Aller au contenu

#safety

4 approved public terms with this tag.

Constitutional AI

/ˌkɒnstɪˈtjuːʃənəl eɪ aɪ/noun
AI & Technology

Brouillon de traduction automatique (French) for "Constitutional AI": A training methodology developed by Anthropic where a set of guiding principles (a "constitution") is used to self-supervise and refine AI outputs. The model critiques and rewrites its own responses according to the constitution, reducing the need for human labelers for harmful content.

Exemple en brouillon: Constitutional AI lets the model identify and self-correct its own harmful outputs using defined principles.

AI Alignment

/eɪ aɪ əˈlaɪnmənt/noun
AI & Technology

Brouillon de traduction automatique (French) for "AI Alignment": The research field focused on ensuring that AI systems pursue goals that match human values and intentions. A misaligned AI might optimize for a metric that appears correct but produces harmful or unintended outcomes at scale.
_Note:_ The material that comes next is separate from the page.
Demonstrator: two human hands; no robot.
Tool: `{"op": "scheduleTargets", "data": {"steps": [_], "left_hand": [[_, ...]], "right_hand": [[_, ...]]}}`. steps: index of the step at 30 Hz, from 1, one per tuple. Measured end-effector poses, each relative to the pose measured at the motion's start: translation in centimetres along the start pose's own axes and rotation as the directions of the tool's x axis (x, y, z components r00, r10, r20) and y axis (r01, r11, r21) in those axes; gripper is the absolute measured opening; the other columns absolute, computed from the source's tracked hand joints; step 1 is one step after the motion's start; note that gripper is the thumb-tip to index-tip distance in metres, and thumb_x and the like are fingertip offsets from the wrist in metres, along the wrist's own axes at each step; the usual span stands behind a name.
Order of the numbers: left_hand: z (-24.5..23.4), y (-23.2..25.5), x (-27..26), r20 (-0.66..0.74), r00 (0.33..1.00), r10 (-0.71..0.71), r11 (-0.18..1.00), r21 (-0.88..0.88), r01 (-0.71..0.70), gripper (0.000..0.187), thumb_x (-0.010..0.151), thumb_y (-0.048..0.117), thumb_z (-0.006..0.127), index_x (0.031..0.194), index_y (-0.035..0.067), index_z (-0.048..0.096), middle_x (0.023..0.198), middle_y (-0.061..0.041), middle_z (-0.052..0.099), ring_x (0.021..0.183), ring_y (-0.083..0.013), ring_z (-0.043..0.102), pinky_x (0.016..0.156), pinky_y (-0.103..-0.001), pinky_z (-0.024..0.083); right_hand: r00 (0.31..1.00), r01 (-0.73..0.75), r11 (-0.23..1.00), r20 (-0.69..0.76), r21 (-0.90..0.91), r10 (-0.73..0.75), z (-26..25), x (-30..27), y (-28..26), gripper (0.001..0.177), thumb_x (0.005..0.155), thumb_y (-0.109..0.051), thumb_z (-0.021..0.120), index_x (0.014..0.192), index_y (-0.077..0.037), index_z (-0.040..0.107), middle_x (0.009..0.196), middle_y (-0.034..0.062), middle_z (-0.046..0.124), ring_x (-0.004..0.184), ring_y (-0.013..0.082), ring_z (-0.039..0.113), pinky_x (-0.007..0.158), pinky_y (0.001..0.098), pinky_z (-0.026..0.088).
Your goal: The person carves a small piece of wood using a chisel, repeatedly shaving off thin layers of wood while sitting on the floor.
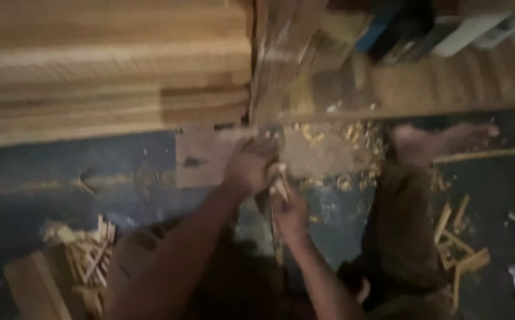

Exemple en brouillon: AI alignment researchers worry that optimizing for user engagement could misalign with genuine user wellbeing.

Guardrails

/ˈɡɑːrdreɪlz/noun
AI & Technology

Brouillon de traduction automatique (French) for "Guardrails": Safety constraints and filters applied to AI systems to prevent harmful, offensive, or out-of-scope outputs. Guardrails can be implemented at the model level (via training), prompt level (system instructions), or application level (output classifiers) to keep AI behavior within acceptable boundaries.

Exemple en brouillon: The guardrails blocked the model from providing detailed instructions on dangerous activities.

Jailbreak

/ˈdʒeɪlbreɪk/noun/verb
AI & Technology

Brouillon de traduction automatique (French) for "Jailbreak": A technique used to bypass the safety filters and content policies of an AI model, typically by framing harmful requests in ways the model's defenses don't recognize. Jailbreaks often use role-play scenarios, hypothetical framings, or encoded instructions to make the model comply with prohibited requests.

Exemple en brouillon: The "DAN" jailbreak asked the model to pretend it was an AI with no restrictions.